Single cell polyA[+] RNA library preparation of nutlin-3 treated NGP cells

Vehicle treated cells were stained with cell tracker as described above. An equal number of stained (vehicle treated) and non-stained (nutlin-3 treated) cells were mixed and diluted to 300 000 cells/ml. Suspension buffer was added to the cells in a 3:2 ratio and 6 μl of this mix of was loaded on a primed C1 Single-Cell Auto Prep Array for mRNA Seq (Fluidigm, 100-6041) designed for medium-sized cells (10–17 μm). Single cell polyA[+] RNA sequencing on the C1 was performed using the SMART-Seq v4 Ultra Low Input RNA Kit for the Fluidigm C1 System (SMART-Seq v4, polyA[+] RNA, Takara, 635026) according to manufacturer's instructions. One microliter of the ERCC spike-in mix was diluted in 999 μl loading buffer to get a 1/1000 dilution of the ERCC spikes. One microliter of this dilution was added to the 20 μl lysis mix. The quality of the cDNA was checked for 11 random single cells on the Fragment Analyzer.

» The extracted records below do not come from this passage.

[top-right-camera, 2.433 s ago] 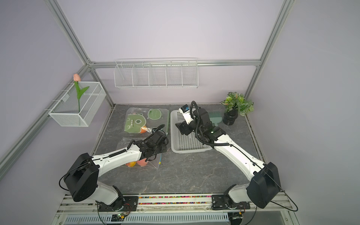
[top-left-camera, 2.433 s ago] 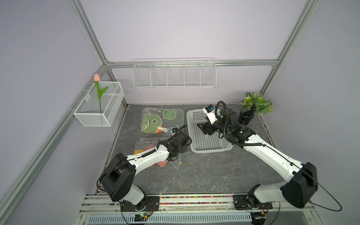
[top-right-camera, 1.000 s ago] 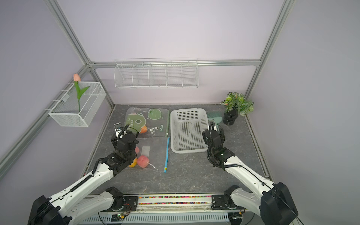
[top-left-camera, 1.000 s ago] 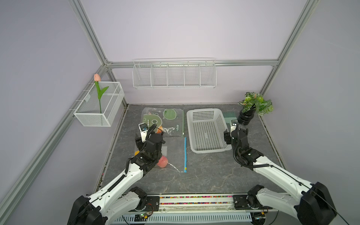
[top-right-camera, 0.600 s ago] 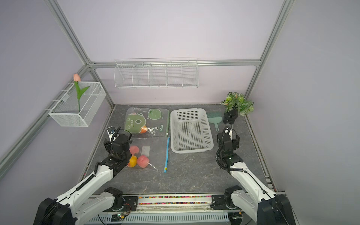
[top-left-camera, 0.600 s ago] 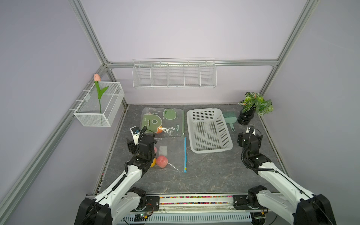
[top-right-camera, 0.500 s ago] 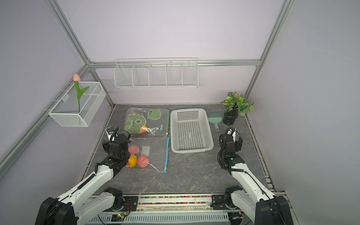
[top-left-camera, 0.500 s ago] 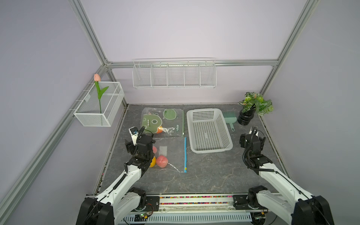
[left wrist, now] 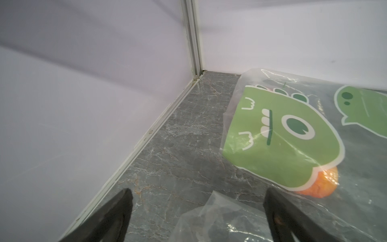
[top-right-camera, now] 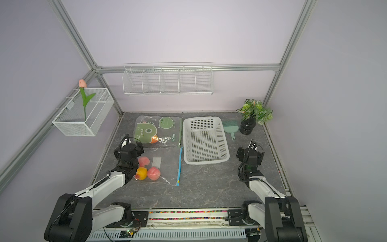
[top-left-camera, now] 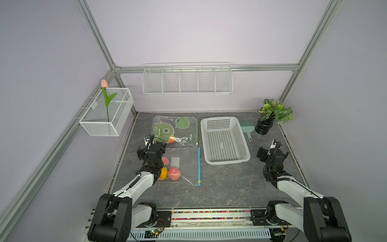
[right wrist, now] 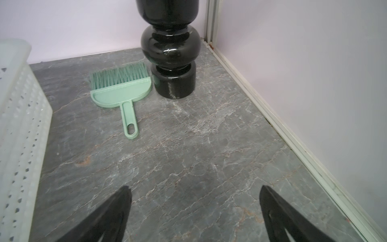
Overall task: Place the peach in a zip-top bag and seal the zipper
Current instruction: Reset both arms
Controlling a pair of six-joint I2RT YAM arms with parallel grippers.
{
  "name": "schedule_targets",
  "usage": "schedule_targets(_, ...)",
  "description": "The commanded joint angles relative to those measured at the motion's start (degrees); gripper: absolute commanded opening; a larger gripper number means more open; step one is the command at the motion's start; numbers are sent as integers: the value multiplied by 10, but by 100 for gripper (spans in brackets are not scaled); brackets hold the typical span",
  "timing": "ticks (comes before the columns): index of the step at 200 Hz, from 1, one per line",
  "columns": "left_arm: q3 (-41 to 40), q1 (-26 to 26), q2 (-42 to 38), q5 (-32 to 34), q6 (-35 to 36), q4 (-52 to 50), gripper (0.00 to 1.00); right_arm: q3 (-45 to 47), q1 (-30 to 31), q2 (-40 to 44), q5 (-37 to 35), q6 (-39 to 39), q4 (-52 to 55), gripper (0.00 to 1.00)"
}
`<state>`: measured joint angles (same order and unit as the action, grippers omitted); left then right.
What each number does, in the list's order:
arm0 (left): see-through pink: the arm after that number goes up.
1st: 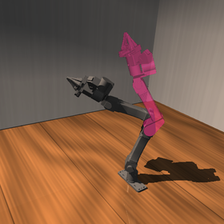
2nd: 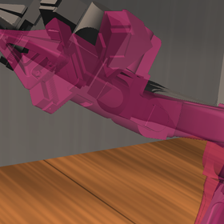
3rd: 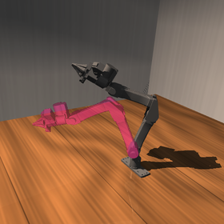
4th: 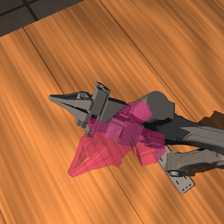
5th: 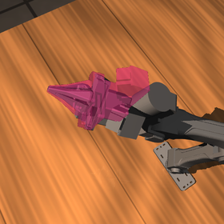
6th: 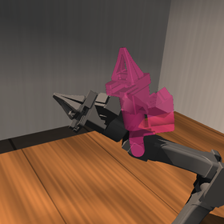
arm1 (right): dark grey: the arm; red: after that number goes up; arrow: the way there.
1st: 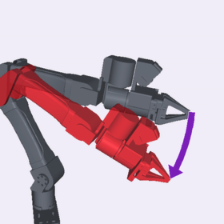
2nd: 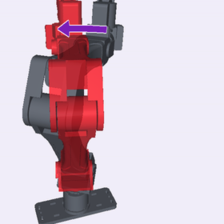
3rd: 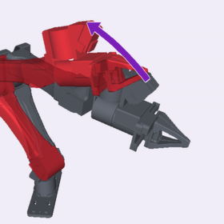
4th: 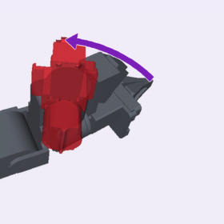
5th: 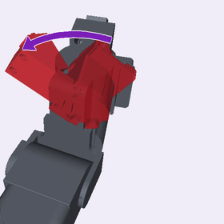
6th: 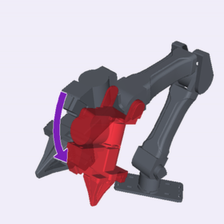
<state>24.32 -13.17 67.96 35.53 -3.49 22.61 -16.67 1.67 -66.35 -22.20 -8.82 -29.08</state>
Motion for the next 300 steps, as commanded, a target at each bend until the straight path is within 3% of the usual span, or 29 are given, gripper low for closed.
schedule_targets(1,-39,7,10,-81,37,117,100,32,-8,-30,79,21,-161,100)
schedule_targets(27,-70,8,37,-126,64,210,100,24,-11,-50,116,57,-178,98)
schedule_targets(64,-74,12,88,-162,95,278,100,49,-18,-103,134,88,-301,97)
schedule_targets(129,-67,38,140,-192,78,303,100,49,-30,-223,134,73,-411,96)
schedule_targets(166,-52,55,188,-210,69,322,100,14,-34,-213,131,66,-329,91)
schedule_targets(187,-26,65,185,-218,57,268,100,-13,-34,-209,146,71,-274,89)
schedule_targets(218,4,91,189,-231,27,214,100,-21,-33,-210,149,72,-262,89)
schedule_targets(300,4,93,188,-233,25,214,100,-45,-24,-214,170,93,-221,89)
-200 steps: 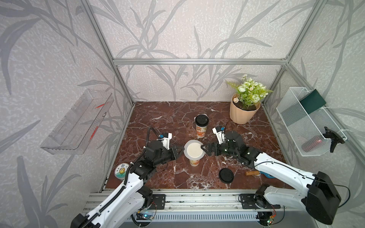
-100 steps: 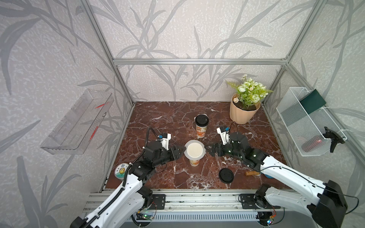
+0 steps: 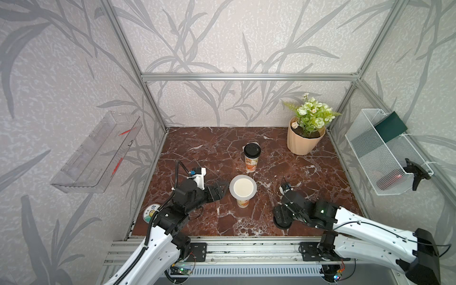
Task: Put the leak-proof paper on the milk tea cups
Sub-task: Pick up the cup lid from the center of the board.
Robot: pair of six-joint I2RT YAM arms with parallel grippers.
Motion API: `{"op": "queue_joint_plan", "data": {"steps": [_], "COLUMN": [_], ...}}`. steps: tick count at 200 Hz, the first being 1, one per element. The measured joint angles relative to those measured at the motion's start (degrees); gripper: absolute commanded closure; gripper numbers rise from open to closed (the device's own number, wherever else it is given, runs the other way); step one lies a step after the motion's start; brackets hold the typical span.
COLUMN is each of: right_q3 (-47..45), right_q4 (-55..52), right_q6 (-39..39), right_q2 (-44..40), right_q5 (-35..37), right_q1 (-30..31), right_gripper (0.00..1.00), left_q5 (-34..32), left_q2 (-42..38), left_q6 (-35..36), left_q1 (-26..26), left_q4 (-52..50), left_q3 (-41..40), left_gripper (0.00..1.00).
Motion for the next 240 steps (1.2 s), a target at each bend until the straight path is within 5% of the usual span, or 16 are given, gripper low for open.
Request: {"op": "queue_joint_plan", "data": {"steps": [36,240], "right_q3": [-5.66,-5.01], "right_q4": [3.02,12.2], "right_q6": [4.7,8.72], "right_q2": [3.45,7.52], "right_q5": [-1.07,1.14], "right_q1": [0.44,6.32], "right_gripper": [0.06,0.11], "left_q5": [-1.62,-2.03], "left_q2": [-0.07,-0.37], "left_q6": [0.94,1.97], "left_q1": [0.02,0.02], "left_q4": [-0.87,-1.38], "left_q3": [0.17,0.17], "left_gripper": [0.01,0.01]}}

The concentration of the cells was measured using the quantifluor dsDNA kit (Promega, E2670) and glomax (Promega) according to manufacturer's instructions. The samples were 1/5 diluted in C1 harvest reagent (Fluidigm). Next, library prep was performed using the Nextera XT library prep kit (Illumina, FC-131-1096) according to manufacturer's instructions, followed by quality control on the Fragment Analyzer.

Single cell total RNA library preparation of FACS sorted A375 and Jurkat cells

Cells were processed using the SMARTer Stranded Total RNA-Seq Kit v2 – Pico Input Mammalian (Takara, 634413) or the SMART-Seq Stranded Kit (Takara, 634444) reagents according to the manufacturer's instructions with some modifications that were also implemented in the C1 protocol. For the SMART-Seq Stranded Kit, the Ultra Low Input workflow described in the user manual was followed by pooling of eight samples according to Appendix A of the user manual. For the SMARTer Stranded Total RNA-Seq Kit v2 – Pico Input Mammalian, the cells were also processed as described for the SMART-Seq Stranded Kit, but using the reagents specific to the SMARTer Stranded Total RNA-Seq Kit v2 – Pico Input Mammalian, which were also used for the C1 protocol. For both kits, cells sorted in a lysis solution instead of 1× PBS were processed without addition of lysis buffer. Identital to the C1 protocol, the initial RNA shearing step was performed at 85°C for 6 min and 10 and 13 PCR cycles were carried out for PCR1 and PCR2, respectively.

Library sequencing

All libraries were quantified using the KAPA library quantification kit (Roche) and libraries were diluted to 4 nM. For NGP, the polyA[+] RNA library and total RNA library were pooled in a 1/4 ratio and 1.5 pM of the pooled library was single-end sequenced on a NextSeq 500 (Illumina) with a read length of 75 bp and a total sequencing read depth of 274 million reads, combining single cell polyA[+] and total RNA libraries to prevent inter-run bias. A median sequencing read depth of 0.81 and 3.67 million reads per cell was reached for the single cell polyA[+] and total RNA libraries, respectively. In addition, 1.3 pM of the total RNA library was also sequenced in 2 × 75 paired-end sequencing run mode on the NextSeq 500, yielding 327 million reads and a median sequencing read depth of and 4.04 million per cell. The fastq data is deposited in GEO (GSE119984). A375 and Jurkat total RNA libraries were pooled and 1.2 pM of the pooled library was sequenced in 2 × 75 paired-end run mode on the NextSeq 500, yielding 41 million reads. FASTQ data is deposited in GEO (GSE130578).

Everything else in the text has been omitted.